It is said that if you don ‘t have facts and documentation then something is not true. But what if records were not kept? What if people didn’t or couldn’t write tings down? Does that mean they did not exist?
On Thursday our retired teachers group held our Fall Luncheon. As presidents, it was up to Kathy and me to find a speaker for the event. When we took over the presidency last November I knew that there was one person I wanted to have as a speaker sometime during our term, Susan Paul.
Sue is a past president of the Schuylkill County Quilters Guild to which Kathy belongs. She is a master quilter. She is a former Home Ec teacher. Sue also does a program on Quilts and the Underground Railroad. Our group of retired teachers is big on history so I knew I wanted this presentation for them.
Sue brought a sampler quilt with her showing the different blocks used along the railroad.
She was quick to point out that a quilt used to help slaves navigate their way to freedom would consist entirely of the same block so that there would be no confusion.
Here are some examples of the quilt blocks Sue mentioned and their meaning: The Monkey Wrench – This meant the slaves were to gather all the tools they might need on their journey to freedom.
The Wagon Wheel – This was the second pattern to be
displayed, which signaled the slaves to pack all the things that would go in a wagon or
that would be used during their journey.
The Bear Paw – It’s believed that this pattern was
sometimes used to help fugitives follow the path of the bear, and to identify landmarks
on the edge of the plantation.
The Flying Geese – This pattern told the slaves to follow
migrating geese north towards Canada and to freedom.

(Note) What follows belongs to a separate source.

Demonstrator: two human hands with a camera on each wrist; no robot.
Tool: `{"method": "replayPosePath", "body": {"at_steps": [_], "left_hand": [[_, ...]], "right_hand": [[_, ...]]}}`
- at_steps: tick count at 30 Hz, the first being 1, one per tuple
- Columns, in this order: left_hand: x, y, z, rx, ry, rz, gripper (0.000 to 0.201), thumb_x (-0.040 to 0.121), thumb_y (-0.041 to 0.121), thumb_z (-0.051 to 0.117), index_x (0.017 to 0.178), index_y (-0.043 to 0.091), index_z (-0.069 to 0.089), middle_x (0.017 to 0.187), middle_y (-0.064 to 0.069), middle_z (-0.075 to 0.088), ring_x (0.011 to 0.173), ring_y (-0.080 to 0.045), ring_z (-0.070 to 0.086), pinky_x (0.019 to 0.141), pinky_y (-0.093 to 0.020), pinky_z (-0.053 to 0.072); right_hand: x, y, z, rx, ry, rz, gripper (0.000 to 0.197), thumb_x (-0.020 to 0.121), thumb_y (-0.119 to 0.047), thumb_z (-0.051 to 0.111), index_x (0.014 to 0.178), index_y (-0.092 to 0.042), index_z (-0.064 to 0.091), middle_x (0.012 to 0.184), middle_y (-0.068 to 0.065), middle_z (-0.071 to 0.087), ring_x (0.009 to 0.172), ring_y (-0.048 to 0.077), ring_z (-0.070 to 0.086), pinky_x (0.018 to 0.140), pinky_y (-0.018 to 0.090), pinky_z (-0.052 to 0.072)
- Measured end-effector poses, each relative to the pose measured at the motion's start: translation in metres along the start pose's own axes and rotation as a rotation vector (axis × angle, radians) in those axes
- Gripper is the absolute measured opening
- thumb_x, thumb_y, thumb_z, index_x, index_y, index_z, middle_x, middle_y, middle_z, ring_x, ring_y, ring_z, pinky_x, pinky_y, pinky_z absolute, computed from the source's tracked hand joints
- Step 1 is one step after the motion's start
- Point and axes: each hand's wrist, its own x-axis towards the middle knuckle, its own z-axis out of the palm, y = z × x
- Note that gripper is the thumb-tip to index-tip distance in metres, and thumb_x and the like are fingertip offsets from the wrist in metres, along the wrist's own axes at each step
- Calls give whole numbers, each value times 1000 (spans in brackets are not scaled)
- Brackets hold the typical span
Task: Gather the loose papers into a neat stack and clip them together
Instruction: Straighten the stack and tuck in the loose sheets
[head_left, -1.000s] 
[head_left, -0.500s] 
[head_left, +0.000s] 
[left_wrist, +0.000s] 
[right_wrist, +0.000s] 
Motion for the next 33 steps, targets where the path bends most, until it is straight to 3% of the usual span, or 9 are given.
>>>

The Drunkard’s Path – was a clear warning for the slaves to
move in a staggering fashion so as to elude any following slave hunters.
The Bow Tie – Slaves’ clothes were often tattered and easy
to spot. This pattern meant that someone would bring the slave nice clothes to help
them blend in with the free blacks.
Sue also told us that during the Civil War quilts were cut in half to make cot quilts for the soldiers. She was able to acquire one for $0.50 (that is not a misprint). It is definitely cut in half. Is this an example of one?
Did the underground railroad really exist? Truthfully, no one knows. There is no written documentation about it there are just stories. Maybe is is just folklore. I guess it is up to each individual to decide for him/herself.